* What you are asked to do *
Start your answer with the line containing "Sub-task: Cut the" and end it with the last line of the records below, retyping every line between exactly and adding nothing.

* Given records *
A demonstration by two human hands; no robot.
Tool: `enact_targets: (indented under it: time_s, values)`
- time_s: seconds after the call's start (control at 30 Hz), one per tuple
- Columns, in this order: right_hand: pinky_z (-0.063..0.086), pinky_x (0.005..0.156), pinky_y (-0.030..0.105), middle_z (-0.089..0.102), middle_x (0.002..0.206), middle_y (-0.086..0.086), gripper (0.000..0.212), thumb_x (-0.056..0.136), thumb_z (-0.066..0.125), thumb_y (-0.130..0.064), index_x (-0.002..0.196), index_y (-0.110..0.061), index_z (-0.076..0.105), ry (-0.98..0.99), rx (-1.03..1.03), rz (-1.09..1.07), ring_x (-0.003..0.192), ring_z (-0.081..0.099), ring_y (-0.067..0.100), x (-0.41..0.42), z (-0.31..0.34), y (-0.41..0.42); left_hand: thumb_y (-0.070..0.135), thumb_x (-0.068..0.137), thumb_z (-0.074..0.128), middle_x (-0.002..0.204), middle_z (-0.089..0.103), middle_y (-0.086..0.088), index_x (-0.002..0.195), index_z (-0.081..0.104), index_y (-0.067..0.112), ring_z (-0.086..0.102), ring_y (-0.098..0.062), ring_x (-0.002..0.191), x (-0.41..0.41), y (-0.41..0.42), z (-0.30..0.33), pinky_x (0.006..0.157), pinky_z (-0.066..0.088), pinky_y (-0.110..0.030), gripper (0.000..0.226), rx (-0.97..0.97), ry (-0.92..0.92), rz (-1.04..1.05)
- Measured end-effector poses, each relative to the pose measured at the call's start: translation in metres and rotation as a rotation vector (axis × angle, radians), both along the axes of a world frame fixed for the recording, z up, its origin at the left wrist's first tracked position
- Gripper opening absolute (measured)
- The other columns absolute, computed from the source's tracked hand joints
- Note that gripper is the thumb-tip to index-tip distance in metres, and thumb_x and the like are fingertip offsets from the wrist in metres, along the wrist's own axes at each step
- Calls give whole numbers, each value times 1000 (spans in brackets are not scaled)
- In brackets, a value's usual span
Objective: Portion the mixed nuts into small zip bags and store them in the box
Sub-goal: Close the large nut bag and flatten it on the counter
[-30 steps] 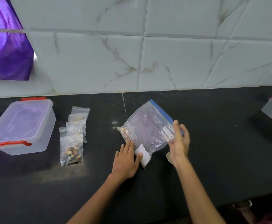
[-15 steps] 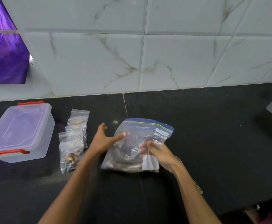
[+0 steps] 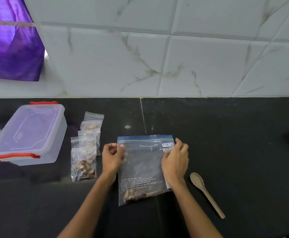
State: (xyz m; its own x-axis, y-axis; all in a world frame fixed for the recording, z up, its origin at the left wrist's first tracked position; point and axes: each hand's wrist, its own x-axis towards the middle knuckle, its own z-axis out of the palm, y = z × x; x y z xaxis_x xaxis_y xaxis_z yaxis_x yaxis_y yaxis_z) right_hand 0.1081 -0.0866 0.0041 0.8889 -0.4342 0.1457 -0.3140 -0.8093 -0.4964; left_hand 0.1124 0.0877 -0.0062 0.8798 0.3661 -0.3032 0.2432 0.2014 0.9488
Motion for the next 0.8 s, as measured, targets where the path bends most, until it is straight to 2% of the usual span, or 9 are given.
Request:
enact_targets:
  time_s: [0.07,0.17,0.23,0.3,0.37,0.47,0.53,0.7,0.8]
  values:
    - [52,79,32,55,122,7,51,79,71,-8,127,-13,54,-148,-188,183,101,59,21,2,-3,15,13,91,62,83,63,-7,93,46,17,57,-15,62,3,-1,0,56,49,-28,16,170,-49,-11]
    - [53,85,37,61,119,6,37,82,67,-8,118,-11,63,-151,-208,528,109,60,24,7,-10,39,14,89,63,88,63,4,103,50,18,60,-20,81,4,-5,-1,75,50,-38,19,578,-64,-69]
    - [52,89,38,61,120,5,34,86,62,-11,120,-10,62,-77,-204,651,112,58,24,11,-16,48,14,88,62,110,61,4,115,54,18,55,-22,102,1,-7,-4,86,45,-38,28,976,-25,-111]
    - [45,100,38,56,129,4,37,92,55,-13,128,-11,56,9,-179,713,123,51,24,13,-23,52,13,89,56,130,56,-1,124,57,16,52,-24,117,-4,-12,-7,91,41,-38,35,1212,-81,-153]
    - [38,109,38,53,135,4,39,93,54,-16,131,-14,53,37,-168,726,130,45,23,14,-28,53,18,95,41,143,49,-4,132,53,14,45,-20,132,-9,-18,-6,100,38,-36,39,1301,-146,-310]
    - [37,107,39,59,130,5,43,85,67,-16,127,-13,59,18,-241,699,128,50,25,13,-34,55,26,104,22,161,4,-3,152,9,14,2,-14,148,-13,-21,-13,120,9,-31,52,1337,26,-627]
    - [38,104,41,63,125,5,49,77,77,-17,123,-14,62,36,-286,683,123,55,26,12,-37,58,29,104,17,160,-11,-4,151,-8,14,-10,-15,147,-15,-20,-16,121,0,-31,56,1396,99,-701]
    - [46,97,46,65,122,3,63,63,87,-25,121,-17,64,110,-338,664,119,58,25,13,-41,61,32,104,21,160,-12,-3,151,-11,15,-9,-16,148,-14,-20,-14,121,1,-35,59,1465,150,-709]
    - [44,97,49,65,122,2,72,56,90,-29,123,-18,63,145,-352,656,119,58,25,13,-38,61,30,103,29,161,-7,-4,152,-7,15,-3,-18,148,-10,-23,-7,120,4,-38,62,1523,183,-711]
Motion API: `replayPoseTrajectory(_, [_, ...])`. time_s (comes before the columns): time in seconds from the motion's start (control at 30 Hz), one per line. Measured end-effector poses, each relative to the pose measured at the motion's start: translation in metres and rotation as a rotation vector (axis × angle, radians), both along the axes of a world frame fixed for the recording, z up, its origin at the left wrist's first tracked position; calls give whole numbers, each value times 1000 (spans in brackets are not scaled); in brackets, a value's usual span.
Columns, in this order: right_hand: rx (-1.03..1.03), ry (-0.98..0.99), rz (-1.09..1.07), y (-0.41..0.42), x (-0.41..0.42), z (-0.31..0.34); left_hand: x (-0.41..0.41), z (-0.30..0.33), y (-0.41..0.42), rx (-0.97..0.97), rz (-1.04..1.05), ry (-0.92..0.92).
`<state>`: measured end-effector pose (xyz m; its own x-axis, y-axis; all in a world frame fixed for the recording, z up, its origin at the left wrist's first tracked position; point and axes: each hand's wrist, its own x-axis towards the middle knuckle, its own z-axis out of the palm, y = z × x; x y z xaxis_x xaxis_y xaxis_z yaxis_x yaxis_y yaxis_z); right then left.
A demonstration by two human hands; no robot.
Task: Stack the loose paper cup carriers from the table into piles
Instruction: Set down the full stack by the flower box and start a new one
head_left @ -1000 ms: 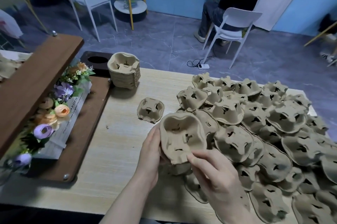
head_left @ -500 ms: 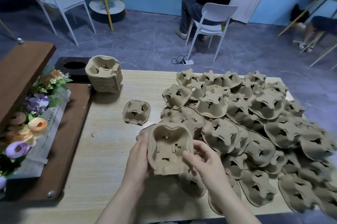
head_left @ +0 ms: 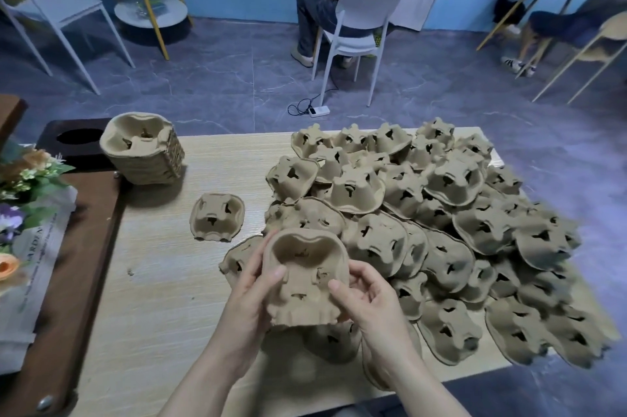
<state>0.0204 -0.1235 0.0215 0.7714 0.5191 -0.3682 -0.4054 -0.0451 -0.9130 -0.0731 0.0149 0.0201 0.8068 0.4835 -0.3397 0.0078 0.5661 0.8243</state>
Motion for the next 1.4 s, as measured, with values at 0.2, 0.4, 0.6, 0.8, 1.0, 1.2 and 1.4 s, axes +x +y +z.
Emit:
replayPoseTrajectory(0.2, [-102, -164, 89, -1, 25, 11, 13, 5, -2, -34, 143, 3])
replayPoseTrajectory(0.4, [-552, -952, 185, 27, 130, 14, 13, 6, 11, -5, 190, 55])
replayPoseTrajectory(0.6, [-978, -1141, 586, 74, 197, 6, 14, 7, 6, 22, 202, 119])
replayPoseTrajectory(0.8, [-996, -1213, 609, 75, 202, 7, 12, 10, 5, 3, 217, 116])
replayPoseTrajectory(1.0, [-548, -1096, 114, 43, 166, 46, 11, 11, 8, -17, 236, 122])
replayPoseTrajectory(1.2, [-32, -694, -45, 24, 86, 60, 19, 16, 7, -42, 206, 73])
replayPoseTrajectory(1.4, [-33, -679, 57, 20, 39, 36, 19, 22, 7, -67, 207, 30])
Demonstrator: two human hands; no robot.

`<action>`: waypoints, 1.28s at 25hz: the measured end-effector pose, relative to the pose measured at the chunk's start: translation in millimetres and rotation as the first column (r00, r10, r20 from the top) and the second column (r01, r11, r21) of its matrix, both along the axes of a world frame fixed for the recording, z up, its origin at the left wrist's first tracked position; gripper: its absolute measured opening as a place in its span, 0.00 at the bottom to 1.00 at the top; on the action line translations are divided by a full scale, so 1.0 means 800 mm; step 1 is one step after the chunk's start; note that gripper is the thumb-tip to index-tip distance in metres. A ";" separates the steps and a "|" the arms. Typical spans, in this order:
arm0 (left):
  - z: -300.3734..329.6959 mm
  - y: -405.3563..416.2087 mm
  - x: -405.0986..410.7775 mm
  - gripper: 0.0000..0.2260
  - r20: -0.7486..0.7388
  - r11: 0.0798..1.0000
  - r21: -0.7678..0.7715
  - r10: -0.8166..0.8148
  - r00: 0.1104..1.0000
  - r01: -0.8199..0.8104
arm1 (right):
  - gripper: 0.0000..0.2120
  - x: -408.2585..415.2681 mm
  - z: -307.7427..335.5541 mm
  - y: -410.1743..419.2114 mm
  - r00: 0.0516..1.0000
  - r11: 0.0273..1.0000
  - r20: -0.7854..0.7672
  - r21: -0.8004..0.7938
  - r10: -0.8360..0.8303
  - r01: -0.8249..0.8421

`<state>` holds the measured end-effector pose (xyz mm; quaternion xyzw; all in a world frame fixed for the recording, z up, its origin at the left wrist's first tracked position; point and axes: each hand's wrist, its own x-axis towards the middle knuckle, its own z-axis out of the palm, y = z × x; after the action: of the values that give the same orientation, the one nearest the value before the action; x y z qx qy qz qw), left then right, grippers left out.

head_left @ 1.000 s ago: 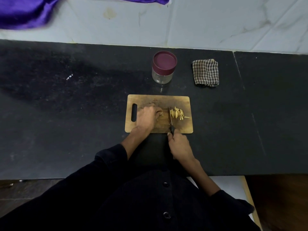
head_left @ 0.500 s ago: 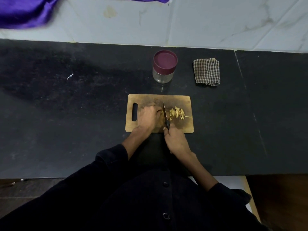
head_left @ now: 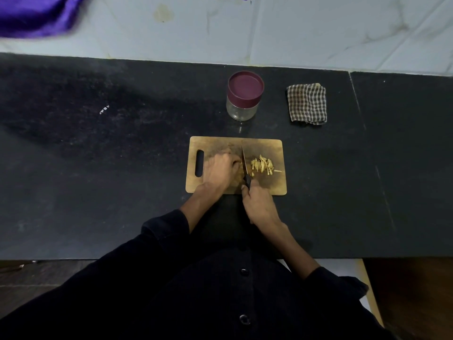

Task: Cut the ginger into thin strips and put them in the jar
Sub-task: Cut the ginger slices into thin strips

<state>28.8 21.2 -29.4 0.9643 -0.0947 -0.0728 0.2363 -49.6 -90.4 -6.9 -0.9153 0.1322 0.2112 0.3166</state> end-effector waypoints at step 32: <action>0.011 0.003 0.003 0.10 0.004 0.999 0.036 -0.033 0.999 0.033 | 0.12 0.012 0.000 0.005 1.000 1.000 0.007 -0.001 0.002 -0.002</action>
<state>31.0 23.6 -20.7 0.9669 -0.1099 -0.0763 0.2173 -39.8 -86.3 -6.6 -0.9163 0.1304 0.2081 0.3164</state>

* Solved problem *
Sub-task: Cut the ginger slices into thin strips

<state>28.8 21.2 -29.4 0.9643 -0.0947 -0.0728 0.2363 -49.6 -90.4 -6.9 -0.9153 0.1322 0.2112 0.3166</state> end-effector waypoints at step 32: <action>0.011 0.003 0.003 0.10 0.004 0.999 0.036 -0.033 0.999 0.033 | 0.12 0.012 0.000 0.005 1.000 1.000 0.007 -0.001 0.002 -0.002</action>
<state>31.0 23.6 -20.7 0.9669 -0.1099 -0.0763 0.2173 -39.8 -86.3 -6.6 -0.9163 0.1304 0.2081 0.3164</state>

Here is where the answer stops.